Data segment —
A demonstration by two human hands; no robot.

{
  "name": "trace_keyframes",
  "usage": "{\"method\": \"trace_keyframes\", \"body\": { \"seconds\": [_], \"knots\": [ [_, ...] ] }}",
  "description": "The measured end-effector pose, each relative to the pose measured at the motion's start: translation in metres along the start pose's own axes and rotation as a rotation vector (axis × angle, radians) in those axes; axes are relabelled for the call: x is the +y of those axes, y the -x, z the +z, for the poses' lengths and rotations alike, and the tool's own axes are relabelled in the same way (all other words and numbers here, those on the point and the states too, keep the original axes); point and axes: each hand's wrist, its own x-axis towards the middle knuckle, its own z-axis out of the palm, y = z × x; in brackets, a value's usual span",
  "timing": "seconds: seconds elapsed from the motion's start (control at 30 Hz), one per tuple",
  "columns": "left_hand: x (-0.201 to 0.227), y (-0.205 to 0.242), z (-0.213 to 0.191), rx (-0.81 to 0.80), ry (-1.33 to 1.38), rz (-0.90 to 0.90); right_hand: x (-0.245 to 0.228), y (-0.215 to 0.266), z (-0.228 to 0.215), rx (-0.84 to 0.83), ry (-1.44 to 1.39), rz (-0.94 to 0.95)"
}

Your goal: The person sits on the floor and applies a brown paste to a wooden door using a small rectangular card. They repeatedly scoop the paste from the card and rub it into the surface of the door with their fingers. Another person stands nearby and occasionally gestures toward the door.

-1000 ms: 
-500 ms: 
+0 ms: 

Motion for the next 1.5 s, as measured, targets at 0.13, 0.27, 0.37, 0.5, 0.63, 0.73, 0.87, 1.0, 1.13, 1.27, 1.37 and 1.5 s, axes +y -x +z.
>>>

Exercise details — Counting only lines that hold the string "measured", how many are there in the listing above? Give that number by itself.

Answer to the problem — 2